- _WORK REQUEST_:
No pictures, everything else exact: set down the entries in full.

═══ RECORDS PROVIDED ═══

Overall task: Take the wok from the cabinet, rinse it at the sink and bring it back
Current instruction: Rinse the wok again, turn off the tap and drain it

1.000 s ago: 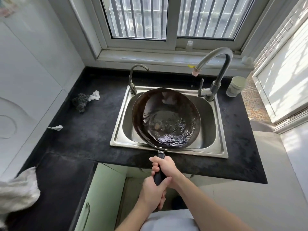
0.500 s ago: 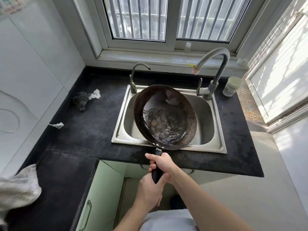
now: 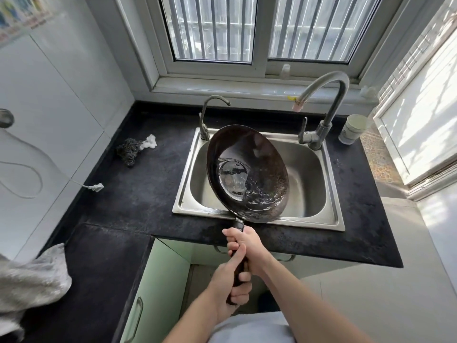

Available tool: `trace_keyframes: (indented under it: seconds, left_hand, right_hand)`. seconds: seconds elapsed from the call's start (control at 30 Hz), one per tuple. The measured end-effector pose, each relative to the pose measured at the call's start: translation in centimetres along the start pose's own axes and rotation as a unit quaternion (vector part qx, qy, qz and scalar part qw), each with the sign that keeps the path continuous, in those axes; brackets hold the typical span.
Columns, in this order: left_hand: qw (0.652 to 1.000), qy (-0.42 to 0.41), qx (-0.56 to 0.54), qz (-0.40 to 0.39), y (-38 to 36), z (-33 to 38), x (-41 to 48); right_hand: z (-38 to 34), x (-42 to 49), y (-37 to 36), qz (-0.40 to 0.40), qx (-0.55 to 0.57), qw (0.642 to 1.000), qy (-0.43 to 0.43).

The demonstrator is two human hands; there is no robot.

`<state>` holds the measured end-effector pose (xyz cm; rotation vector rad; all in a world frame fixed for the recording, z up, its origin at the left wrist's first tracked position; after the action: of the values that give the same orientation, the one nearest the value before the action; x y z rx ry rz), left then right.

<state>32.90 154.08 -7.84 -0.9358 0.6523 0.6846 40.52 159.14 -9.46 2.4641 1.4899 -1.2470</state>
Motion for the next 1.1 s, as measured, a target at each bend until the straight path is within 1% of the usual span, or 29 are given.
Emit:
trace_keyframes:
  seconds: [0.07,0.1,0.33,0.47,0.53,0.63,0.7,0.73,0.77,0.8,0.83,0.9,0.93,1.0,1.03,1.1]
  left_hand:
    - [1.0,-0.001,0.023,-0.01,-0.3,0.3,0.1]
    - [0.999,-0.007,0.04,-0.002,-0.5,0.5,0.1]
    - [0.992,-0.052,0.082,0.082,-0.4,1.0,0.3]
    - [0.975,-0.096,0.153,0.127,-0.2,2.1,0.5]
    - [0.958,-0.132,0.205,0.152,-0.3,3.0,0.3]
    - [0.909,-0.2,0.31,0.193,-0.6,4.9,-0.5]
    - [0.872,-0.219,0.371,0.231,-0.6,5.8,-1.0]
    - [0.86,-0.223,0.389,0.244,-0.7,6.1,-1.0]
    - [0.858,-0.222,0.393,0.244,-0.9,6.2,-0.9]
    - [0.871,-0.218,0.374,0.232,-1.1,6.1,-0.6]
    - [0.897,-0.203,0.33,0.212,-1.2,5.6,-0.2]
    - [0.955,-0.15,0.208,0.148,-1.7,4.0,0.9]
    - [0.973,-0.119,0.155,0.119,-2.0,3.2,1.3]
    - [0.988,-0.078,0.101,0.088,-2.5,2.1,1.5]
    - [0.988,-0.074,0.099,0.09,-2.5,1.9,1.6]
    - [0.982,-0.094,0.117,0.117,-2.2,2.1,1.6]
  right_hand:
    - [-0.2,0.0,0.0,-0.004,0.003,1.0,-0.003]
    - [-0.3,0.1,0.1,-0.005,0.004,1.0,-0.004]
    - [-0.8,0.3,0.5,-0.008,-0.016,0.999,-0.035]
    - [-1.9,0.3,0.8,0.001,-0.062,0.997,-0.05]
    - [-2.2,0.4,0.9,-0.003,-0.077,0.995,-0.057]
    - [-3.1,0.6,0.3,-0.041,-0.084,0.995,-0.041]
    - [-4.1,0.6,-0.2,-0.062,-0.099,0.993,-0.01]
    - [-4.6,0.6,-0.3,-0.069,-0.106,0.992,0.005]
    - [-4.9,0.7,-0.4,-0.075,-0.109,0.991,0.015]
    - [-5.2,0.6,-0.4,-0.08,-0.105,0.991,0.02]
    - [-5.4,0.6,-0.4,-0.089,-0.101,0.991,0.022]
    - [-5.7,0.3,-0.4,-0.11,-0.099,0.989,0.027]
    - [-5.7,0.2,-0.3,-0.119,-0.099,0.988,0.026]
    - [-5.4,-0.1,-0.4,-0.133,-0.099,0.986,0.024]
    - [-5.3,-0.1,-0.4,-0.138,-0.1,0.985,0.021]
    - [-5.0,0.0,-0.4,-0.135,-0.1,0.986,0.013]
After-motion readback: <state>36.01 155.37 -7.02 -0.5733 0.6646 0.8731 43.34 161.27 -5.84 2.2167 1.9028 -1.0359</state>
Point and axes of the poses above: each hand's wrist, its own x-axis towards the middle knuckle, its own y-axis out of the back of the hand, z = x × y, the point moved 10 cm from there along x, towards the middle knuckle, and after that the axes turned 2 degrees about -z, right-handed, at the moved point
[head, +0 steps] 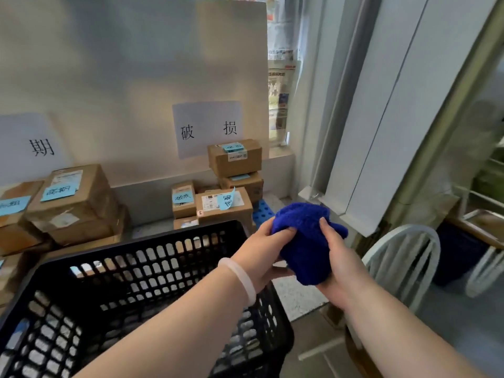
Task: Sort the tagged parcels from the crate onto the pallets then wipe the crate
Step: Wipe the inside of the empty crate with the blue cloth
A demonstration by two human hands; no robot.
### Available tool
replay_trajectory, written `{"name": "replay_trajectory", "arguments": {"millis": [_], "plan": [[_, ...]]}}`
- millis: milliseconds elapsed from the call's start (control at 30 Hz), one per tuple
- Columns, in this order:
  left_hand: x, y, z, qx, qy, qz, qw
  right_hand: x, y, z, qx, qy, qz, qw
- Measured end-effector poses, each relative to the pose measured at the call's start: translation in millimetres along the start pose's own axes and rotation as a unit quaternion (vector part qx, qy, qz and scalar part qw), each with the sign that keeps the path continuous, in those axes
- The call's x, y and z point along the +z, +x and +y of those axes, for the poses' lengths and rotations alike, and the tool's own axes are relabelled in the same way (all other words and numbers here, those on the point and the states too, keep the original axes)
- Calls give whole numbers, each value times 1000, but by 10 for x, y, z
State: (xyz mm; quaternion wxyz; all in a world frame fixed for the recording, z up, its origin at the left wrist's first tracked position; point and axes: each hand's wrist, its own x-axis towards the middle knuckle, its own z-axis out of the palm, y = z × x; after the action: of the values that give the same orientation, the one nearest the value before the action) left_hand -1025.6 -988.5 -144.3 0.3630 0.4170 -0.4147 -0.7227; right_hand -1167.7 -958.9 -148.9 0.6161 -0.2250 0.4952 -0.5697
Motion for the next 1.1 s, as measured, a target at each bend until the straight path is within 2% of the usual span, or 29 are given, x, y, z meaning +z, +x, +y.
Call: {"name": "replay_trajectory", "arguments": {"millis": [200,333,433,533,600,700,800,967,1100], "plan": [[564,833,-354,-29,-61,79,995,-727,719,-295,39,-160,46,985],[680,1227,-542,-53,-35,142,988,-1027,1151,-261,28,-211,45,976],[685,1453,-462,-48,35,147,987,-1082,1474,-319,20,-240,44,970],[642,1566,-304,-61,203,148,966,-1082,1739,-401,10,-331,41,943],[561,1549,-275,-53,242,151,957,-1064,1782,-375,13,-377,22,926],[383,1387,-270,-26,203,159,966,-925,1641,-243,9,-411,-33,911],[183,1120,-231,15,175,188,966,-668,1406,-61,-8,-399,-112,910],[-372,485,-165,46,260,257,930,-279,1168,271,-16,-436,-195,878],[-994,-144,-211,33,245,346,905,-85,1012,525,13,-478,-219,850]]}}
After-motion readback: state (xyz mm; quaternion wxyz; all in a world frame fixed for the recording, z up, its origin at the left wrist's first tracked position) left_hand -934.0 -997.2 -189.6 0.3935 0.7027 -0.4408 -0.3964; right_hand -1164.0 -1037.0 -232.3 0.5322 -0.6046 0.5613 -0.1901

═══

- _RESULT OF THE TASK_:
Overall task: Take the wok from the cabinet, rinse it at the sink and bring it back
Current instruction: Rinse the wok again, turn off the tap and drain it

1.000 s ago: 
0.500 s ago: 
now: 

Available tool: `trace_keyframes: (indented under it: seconds, left_hand, right_hand)`. seconds: seconds elapsed from the call's start (control at 30 Hz), one per tuple. The measured end-effector pose, each relative to the pose measured at the call's start: translation in centimetres along the start pose's own axes and rotation as a unit quaternion (vector part qx, qy, qz and scalar part qw), each with the sign that keeps the path continuous, in those axes; brackets hold the typical span.
Columns, in this order: left_hand: qw (0.652 to 1.000), qy (-0.42 to 0.41), qx (-0.56 to 0.54), qz (-0.40 to 0.39), y (-38 to 36), z (-33 to 38), x (-41 to 48); right_hand: z (-38 to 34), x (-42 to 49), y (-37 to 36), qz (-0.40 to 0.40), qx (-0.55 to 0.57), qw (0.642 to 1.000), qy (-0.43 to 0.43).

The demonstrator is two human hands; there is no robot.

`<state>` holds the measured end-effector pose (xyz cm; rotation vector rad; all in a world frame fixed for the recording, z up, its origin at the left wrist's first tracked position; after the action: of the values that give the same orientation, the one nearest the value before the action; x y z rx ry rz), left then right.

<state>32.90 154.08 -7.84 -0.9358 0.6523 0.6846 40.52 159.14 -9.46 2.4641 1.4899 -1.2470</state>
Motion for the next 1.1 s, as measured, a target at each bend until the straight path is within 1% of the usual span, or 29 are given.
Emit:
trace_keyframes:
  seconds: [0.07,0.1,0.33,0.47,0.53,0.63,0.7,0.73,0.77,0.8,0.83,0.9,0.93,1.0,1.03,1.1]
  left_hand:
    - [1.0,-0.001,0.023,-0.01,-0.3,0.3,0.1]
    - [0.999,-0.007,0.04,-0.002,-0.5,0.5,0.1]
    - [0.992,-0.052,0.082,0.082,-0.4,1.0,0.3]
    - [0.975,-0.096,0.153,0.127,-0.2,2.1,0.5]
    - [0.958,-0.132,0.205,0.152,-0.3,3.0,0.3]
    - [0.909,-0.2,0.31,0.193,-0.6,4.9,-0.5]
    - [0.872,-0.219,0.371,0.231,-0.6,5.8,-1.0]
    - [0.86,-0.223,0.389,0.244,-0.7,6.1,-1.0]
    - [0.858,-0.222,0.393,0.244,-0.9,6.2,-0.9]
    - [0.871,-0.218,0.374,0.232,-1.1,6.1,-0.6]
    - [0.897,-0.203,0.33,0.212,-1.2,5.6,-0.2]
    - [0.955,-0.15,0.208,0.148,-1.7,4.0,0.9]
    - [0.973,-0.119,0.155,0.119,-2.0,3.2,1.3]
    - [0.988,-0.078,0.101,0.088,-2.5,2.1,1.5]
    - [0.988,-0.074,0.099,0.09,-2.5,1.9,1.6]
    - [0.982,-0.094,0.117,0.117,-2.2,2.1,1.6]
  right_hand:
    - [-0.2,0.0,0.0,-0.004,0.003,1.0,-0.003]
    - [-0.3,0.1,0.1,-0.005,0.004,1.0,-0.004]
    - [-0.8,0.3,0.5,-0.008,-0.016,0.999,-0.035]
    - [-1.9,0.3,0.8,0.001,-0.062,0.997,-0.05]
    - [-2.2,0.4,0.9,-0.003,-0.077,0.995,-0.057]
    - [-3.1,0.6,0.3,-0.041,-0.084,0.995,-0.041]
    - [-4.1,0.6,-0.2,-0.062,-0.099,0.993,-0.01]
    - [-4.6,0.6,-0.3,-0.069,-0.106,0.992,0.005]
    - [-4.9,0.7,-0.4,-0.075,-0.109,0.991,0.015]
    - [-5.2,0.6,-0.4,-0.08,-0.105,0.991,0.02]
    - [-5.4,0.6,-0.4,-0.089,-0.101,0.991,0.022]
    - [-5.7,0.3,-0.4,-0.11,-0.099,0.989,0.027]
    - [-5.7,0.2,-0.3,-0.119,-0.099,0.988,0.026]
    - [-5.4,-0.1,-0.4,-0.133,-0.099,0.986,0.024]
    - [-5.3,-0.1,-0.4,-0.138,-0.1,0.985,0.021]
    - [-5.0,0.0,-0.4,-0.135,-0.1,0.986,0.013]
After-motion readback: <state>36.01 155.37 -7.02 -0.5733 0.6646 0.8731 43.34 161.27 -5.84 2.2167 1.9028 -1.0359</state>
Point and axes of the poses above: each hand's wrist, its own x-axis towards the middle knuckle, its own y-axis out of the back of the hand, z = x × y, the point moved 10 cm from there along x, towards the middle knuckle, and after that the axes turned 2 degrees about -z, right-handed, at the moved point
[head, +0 steps] 
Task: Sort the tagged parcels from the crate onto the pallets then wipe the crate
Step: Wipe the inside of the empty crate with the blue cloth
A demonstration by two human hands; no robot.
### Available tool
replay_trajectory, written `{"name": "replay_trajectory", "arguments": {"millis": [_], "plan": [[_, ...]]}}`
- millis: milliseconds elapsed from the call's start (control at 30 Hz), one per tuple
- Columns, in this order:
  left_hand: x, y, z, qx, qy, qz, qw
  right_hand: x, y, z, qx, qy, qz, qw
- Measured end-effector poses, each relative to the pose measured at the call's start: translation in millimetres along the start pose's own axes and rotation as a unit quaternion (vector part qx, qy, qz and scalar part qw), each with the sign that keeps the path continuous, in those axes
- The call's x, y and z point along the +z, +x and +y of those axes, for the poses' lengths and rotations alike, and the tool's own axes are relabelled in the same way (all other words and numbers here, those on the point and the states too, keep the original axes)
- Calls give whole numbers, each value times 1000, but by 10 for x, y, z
State: (xyz mm; quaternion wxyz; all in a world frame fixed for the recording, z up, its origin at the left wrist's first tracked position; point and axes: each hand's wrist, its own x-axis towards the middle knuckle, its own z-axis out of the palm, y = z × x; after the action: of the values that give the same orientation, the one nearest the value before the action) left_hand -1025.6 -988.5 -144.3 0.3630 0.4170 -0.4147 -0.7227; right_hand -1167.7 -958.9 -148.9 0.6161 -0.2250 0.4952 -0.5697
Motion for the next 1.1 s, as measured, a target at each bend until the straight path is within 2% of the usual span, or 29 are given, x, y, z meaning +z, +x, +y.
Call: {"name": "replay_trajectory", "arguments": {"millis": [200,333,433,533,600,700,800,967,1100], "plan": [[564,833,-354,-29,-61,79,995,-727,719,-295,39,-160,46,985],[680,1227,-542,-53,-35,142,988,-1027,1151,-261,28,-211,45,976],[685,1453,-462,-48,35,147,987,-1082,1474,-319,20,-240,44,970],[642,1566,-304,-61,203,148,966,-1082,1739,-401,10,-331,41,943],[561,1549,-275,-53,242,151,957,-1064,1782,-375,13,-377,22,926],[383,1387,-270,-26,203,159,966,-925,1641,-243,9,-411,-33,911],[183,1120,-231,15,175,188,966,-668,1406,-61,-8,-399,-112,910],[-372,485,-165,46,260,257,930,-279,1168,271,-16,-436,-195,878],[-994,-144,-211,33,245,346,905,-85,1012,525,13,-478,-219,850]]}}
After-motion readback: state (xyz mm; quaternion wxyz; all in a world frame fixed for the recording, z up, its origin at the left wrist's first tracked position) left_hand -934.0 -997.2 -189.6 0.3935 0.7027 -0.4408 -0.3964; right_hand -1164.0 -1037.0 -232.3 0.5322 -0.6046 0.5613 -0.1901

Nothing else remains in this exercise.